Der altmodische Schriftzug auf dem Titel täuscht: Die Geschichte spielt in der Gegenwart, die Gemeinde Pagford hat eine Homepage, die Jugendlichen sind bei Facebook und hören Musik von Rihanna. Der 576 Seiten lange Roman ist in sieben Teile gegliedert, jeder Teil wird eingeleitet mit einem Zitat aus der englischen Gemeindeordnung. Im ersten Teil, der rund 200 Seiten umfasst, werden im Großen und Ganzen die Protagonisten mit ihren Problemen eingeführt, anschließend entfaltet sich die Geschichte bis zum tragischen Höhepunkt. Rowling zeichnet die meisten Figuren erstaunlich differenziert, kaum einer ist "nur" gut oder "nur" böse. Die Fähigkeit zu Vielschichtigkeit hatten ihr viele Kritiker nicht zugetraut.

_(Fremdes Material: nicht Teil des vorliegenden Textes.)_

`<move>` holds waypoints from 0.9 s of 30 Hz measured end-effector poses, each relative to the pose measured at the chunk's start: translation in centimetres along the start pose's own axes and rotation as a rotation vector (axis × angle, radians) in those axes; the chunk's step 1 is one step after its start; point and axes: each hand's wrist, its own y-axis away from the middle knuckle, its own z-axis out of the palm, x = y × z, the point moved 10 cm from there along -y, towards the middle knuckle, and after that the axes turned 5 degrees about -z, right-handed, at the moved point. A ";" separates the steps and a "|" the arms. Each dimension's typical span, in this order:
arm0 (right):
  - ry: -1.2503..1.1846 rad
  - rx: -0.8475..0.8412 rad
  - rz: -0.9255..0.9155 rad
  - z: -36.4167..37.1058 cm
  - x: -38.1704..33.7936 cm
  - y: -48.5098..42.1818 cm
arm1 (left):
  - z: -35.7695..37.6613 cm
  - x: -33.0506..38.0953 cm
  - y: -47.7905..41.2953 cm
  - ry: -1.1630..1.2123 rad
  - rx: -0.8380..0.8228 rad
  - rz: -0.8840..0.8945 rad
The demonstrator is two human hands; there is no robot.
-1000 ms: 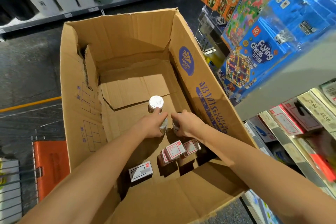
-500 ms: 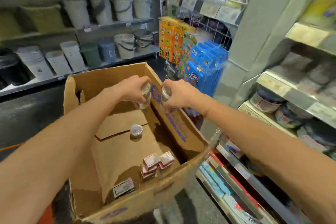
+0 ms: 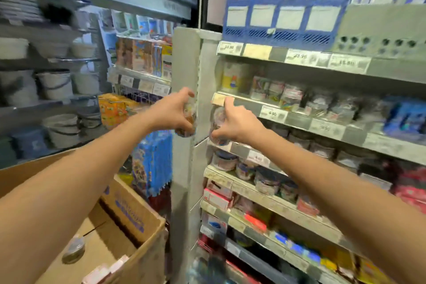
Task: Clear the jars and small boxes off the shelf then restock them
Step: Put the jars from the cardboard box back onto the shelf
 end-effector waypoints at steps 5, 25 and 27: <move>0.057 0.107 0.091 -4.8 5.7 1.6 | 1.3 6.8 -3.8 0.113 0.068 0.083; 0.433 0.479 0.252 -8.9 15.8 -3.6 | 7.8 12.6 -18.2 0.199 0.120 0.264; 0.416 0.513 0.260 -8.3 16.1 -4.0 | 8.3 12.5 -18.6 0.242 0.122 0.272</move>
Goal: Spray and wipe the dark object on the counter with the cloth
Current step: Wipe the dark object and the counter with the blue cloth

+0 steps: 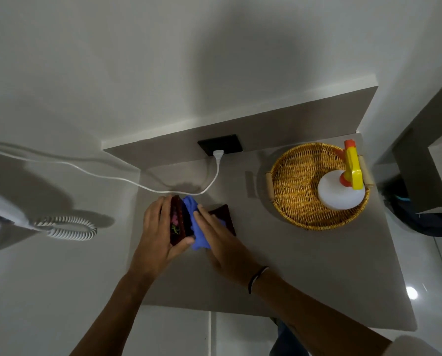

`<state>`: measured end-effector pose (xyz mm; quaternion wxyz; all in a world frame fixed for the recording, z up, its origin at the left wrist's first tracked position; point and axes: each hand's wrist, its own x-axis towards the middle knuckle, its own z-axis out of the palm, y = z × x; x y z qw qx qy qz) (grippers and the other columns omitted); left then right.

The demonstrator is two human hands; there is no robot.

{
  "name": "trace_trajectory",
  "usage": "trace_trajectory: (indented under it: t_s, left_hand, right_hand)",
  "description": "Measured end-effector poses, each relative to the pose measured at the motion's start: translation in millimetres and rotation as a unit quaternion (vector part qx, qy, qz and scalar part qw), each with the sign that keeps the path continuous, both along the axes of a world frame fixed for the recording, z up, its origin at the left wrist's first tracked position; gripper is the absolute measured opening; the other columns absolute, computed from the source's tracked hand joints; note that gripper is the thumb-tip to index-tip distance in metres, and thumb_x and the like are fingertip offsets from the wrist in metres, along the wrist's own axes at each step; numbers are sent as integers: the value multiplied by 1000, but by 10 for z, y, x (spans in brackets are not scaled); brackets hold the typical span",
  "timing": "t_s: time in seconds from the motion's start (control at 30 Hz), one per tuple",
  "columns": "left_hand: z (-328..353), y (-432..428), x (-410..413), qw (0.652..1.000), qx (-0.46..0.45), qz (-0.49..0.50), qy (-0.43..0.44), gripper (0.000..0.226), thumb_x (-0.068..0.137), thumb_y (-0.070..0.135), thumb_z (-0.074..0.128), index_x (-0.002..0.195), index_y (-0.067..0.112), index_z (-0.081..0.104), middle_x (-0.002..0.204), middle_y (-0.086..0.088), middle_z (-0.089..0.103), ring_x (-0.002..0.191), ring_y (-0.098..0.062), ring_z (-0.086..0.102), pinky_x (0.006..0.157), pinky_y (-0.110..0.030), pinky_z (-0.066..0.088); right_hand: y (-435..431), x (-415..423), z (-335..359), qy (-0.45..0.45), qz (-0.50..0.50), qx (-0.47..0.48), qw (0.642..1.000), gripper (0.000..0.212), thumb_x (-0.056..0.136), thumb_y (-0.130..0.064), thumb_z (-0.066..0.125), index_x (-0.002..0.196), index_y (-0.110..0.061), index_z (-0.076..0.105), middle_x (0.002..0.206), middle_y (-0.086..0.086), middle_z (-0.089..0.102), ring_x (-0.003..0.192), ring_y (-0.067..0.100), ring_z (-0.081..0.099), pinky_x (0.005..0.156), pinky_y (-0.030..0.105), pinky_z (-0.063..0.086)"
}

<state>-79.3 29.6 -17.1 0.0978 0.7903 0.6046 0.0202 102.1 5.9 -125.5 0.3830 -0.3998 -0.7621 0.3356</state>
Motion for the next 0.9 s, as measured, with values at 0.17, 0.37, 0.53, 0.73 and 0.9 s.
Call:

"Es ist mein erstes Buch nach Harry Potter. Es ist auch eine Befreiung", hatte die 47-jährige Bestsellerautorin in einem Interview des Nachrichtenmagazins "Der Spiegel" gesagt. "Bei diesem Buch war es mir am wichtigsten, dass ich selbst zufrieden bin." Keine Sorge, Joanne K. Rowling: Der Roman wird auch anderen gefallen.